Task goal
Look below for the line with "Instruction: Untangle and", then repeat it and all lines after it, exactly, minus any pictures.

Given information

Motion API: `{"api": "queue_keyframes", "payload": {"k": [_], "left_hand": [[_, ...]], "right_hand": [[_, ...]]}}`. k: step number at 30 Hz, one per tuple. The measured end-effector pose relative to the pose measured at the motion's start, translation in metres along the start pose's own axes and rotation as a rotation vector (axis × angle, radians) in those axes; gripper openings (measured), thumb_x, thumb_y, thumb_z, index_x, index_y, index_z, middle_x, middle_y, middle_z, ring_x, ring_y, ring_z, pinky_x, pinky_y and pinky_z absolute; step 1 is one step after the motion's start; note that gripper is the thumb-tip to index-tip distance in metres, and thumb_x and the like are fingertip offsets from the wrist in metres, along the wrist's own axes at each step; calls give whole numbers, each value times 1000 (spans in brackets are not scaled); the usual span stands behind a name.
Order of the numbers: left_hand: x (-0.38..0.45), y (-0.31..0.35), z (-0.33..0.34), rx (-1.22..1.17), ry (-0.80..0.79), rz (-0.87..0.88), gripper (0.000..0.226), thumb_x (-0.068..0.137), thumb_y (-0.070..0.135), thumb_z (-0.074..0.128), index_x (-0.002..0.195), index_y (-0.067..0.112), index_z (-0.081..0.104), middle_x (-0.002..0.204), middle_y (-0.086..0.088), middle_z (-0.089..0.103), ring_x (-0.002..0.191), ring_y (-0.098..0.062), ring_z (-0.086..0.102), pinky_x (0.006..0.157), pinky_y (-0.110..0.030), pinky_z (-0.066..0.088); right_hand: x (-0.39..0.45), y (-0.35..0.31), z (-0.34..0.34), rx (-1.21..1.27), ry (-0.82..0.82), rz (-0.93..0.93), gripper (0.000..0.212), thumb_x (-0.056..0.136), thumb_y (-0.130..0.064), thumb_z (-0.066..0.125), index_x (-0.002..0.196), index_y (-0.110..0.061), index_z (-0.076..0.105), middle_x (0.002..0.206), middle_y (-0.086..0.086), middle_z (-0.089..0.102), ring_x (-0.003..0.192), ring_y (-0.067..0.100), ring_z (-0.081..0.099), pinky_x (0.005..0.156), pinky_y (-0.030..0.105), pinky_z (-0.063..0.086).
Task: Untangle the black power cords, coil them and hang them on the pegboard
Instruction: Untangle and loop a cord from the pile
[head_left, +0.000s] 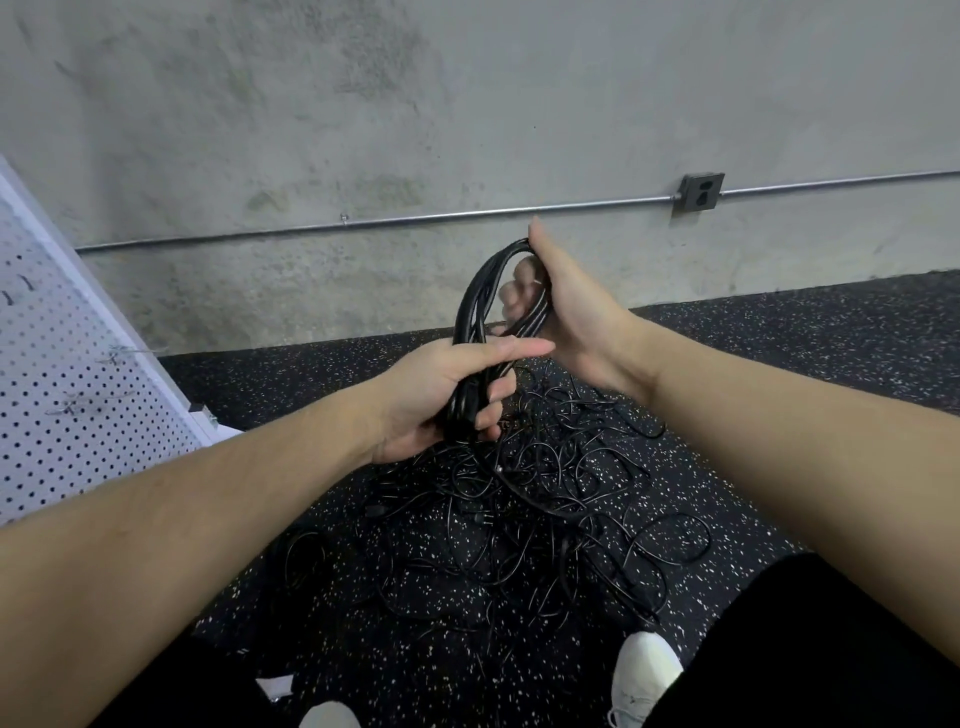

Answer box
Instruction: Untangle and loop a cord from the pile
[head_left, +0.000s] 

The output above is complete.